Apache OpenOffice (AOO) Bugzilla – Issue 24098
i18n: API: beginOfSentence/endOfSentence
Last modified: 2013-02-24 21:07:49 UTC
XBreakIterator::beginOfSentence does not stay at the begin of the sentence when started with the position that refers to the start of the current sentence but instead advance to the start of the previous sentence. It should stay at the beginning. The endOfSentence should behave similar. TL->KHONG: Please give that bug back to me when you fixed your part since I have to change an implementation in the sw project after that. (Note: SwCursor::GoSentence has to adapted to the new behaviour)
Add myself to cc list.
fixed in cws i18n11. Karl->TL: do you want to put your fix in i18n11? or you will wait until it is integrated.
Reassign back to TL.
There is still a minor inconsistency with the beginOfSentence function.
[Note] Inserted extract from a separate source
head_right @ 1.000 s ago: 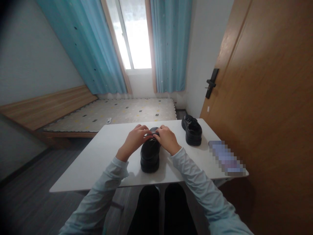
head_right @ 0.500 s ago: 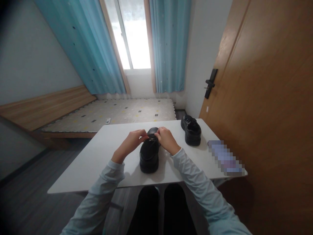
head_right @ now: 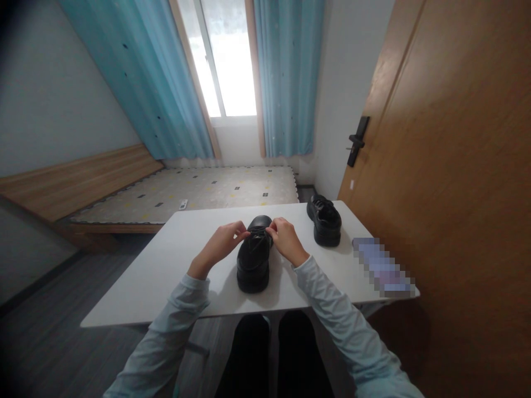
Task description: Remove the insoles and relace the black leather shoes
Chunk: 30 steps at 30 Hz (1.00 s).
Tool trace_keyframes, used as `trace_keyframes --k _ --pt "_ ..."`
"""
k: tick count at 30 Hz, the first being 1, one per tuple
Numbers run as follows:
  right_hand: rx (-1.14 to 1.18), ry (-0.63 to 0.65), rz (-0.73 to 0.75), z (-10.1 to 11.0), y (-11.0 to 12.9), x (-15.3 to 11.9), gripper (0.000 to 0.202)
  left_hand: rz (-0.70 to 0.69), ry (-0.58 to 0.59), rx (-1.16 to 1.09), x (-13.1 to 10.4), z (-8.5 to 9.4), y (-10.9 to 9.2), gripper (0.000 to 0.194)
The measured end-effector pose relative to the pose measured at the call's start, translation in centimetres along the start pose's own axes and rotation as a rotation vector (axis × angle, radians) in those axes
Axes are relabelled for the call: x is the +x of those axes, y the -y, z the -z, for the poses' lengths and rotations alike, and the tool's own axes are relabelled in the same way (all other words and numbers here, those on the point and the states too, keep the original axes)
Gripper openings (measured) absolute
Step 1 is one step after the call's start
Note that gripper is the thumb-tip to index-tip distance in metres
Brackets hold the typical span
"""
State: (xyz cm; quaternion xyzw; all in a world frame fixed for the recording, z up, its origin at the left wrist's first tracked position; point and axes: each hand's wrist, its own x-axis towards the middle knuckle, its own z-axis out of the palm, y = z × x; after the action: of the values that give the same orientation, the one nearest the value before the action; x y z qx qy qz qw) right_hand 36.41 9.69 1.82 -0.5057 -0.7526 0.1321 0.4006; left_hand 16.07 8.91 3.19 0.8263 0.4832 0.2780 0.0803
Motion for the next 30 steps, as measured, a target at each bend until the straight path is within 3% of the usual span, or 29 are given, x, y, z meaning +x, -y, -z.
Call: trace_keyframes --k 3,5,9,13,17,21,30 --pt "0.059 -0.003 0.054 0.2 0.3 -0.5 0.007 -0.067 -0.009 -0.063 0.0 0.1 0.1 0.01" --pt "0.07 -0.024 0.143 0.4 0.5 -1.1 0.019 -0.163 0.015 -0.108 -0.2 0.4 0.0 0.015" --pt "-0.053 0.024 0.325 0.8 0.7 -2.0 0.023 -0.298 0.058 -0.005 -0.7 0.9 -0.3 0.026" --pt "-0.203 0.061 0.373 1.0 1.1 -2.1 0.022 -0.322 0.007 0.147 -0.8 0.7 -0.7 0.019" --pt "-0.31 0.059 0.416 1.0 1.7 -1.9 0.015 -0.345 -0.084 0.123 -0.7 0.6 -0.8 0.008" --pt "-0.254 0.049 0.41 1.2 2.1 -2.0 0.014 -0.308 -0.175 -0.012 -0.7 1.1 -1.0 0.002" --pt "0.277 -0.092 0.169 2.3 3.2 -1.4 0.003 -0.186 -0.217 -0.239 -0.7 2.0 -2.3 0.009"
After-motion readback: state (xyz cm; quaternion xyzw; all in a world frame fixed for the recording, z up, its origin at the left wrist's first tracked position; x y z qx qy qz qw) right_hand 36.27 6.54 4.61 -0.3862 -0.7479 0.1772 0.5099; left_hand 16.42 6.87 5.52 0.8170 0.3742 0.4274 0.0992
See macro: oBreak = createUnoService( "com.sun.star.i18n.BreakIterator" ) 'msgbox oBreak.dbg_methods Dim en_US as new com.sun.star.lang.Locale en_US.Language = "en" en_US.Country = "US" aTxt = "He heard him! That XX didn't bode well." msgbox aTxt nBeg = oBreak.beginOfSentence( aTxt, 13, en_US ) nEnd = oBreak.endOfSentence( aTxt, 13, en_US ) nBeg = oBreak.beginOfSentence( aTxt, 40, en_US ) nEnd = oBreak.endOfSentence( aTxt, 40, en_US ) msgbox "begin: " + nBeg msgbox "end : " + nEnd When the text has only 40 charcaters (as in the macro) and the position is placed right after the final '.' character beginOfSentence should still return 15 since the behaviour is similar for index 13 even though 13 still is part of the 'regular text'. I think it would only be consistent to have the function behave the same way with index 40. TL->Karl: Please return the issue to me when it is fixed. Thanks!
.
TL->Karl: I found another inconsistency. If you add to spaces to the beginning of the sample text in the above macro and call beginOfSentence with an index of 25 the result points right before the "That" which is OK, but if you use 7 as index the result will be 0 where it should have been 2. BTW: In all other cases I have encountered the white spaces between two sentences belonged to the first one which I found quite consistent.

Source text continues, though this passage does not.